MATERIAL PROVIDED
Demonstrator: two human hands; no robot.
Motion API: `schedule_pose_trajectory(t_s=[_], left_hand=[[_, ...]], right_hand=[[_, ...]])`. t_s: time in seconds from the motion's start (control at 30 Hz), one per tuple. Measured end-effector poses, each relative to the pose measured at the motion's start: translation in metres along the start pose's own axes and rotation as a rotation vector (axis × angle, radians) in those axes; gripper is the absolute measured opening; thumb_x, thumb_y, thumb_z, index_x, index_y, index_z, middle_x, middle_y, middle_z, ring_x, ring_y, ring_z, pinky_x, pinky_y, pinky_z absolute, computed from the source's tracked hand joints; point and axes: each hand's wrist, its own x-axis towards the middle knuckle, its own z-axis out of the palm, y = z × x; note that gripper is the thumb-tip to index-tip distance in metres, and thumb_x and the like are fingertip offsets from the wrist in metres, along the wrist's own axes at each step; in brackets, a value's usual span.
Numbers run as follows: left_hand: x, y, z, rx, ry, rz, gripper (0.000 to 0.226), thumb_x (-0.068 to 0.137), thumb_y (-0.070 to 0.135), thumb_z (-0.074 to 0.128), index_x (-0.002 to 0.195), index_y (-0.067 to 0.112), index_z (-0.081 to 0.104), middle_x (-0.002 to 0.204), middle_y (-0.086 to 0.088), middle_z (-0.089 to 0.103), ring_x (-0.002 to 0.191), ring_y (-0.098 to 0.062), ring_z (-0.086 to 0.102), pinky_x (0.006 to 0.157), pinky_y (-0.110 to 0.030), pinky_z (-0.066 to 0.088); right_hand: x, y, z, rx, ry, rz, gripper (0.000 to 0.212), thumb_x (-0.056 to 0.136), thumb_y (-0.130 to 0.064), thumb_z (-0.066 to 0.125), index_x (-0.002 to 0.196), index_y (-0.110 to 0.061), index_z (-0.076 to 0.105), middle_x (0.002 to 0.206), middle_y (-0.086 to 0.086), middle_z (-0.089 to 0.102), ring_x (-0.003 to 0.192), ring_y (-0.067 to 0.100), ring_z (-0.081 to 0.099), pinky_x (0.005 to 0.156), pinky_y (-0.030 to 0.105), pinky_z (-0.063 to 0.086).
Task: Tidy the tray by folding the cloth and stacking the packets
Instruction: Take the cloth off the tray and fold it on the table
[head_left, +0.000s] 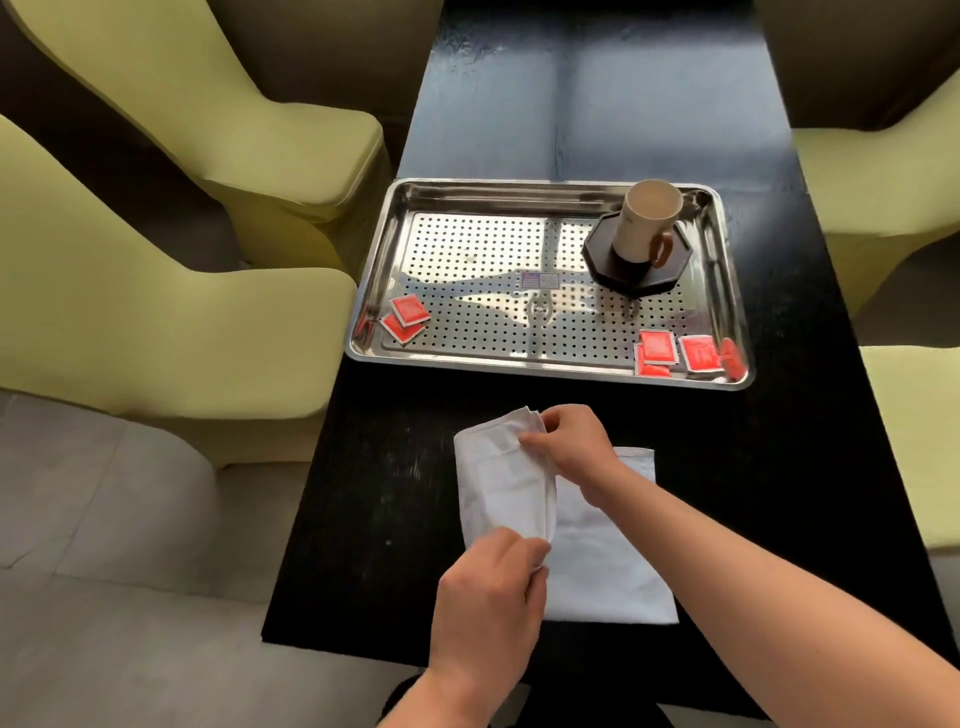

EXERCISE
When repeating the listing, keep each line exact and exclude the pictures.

REPLY TO THE TASK
Demonstrator: two human hands; no robot.
Motion API: `schedule_pose_trajectory(t_s=[_], left_hand=[[_, ...]], right_hand=[[_, ...]])`. t_s: time in seconds from the motion's start (control at 30 Hz), one per tuple. Measured end-effector poses, each relative to the pose measured at the motion's start: translation in metres along the start pose's own axes and rotation as a rotation vector (axis × angle, radians) in those axes; gripper is the absolute measured opening; thumb_x, thumb_y, thumb_z, index_x, index_y, index_z, middle_x, middle_y, middle_z, ring_x, ring_y, ring_z, pinky_x, pinky_y, pinky_z absolute, computed from the source's tracked hand joints; point and axes: each hand's wrist, its own x-axis towards the middle knuckle, its own z-axis out of the palm, y = z × x; note that gripper is the thumb-tip to index-tip distance in metres, and thumb_x and the like are fingertip offsets from the wrist in metres, along the wrist's own axes at each step; in brackets, a value's usual span.
Numbers run as follows: left_hand: x, y, z, rx, ry, rz, gripper (0.000 to 0.226), thumb_x (-0.068 to 0.137), thumb_y (-0.070 to 0.135), thumb_z (-0.074 to 0.128), index_x (-0.002 to 0.195), index_y (-0.067 to 0.112), index_z (-0.081 to 0.104), middle_x (-0.002 to 0.204), middle_y (-0.086 to 0.088), middle_z (-0.089 to 0.103), ring_x (-0.002 to 0.191), ring_y (-0.098 to 0.062), ring_z (-0.086 to 0.102), pinky_x (0.006 to 0.157), pinky_y (-0.110 to 0.030), pinky_z (-0.066 to 0.088); right_hand: x, y, z, rx, ry, rz, gripper (0.000 to 0.212), thumb_x (-0.056 to 0.136), thumb_y (-0.130 to 0.064), thumb_z (-0.066 to 0.125), index_x (-0.002 to 0.196), index_y (-0.110 to 0.061), index_z (-0.076 to 0.105), middle_x (0.002 to 0.206), middle_y (-0.086 to 0.086), middle_z (-0.089 to 0.102), ring_x (-0.003 to 0.192), ring_y (-0.067 to 0.100), ring_z (-0.081 to 0.099), pinky_x (0.005 to 0.156), pinky_y (-0.030 to 0.105), pinky_z (-0.063 to 0.086).
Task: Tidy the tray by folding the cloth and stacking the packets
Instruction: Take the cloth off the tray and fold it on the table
[head_left, +0.000s] 

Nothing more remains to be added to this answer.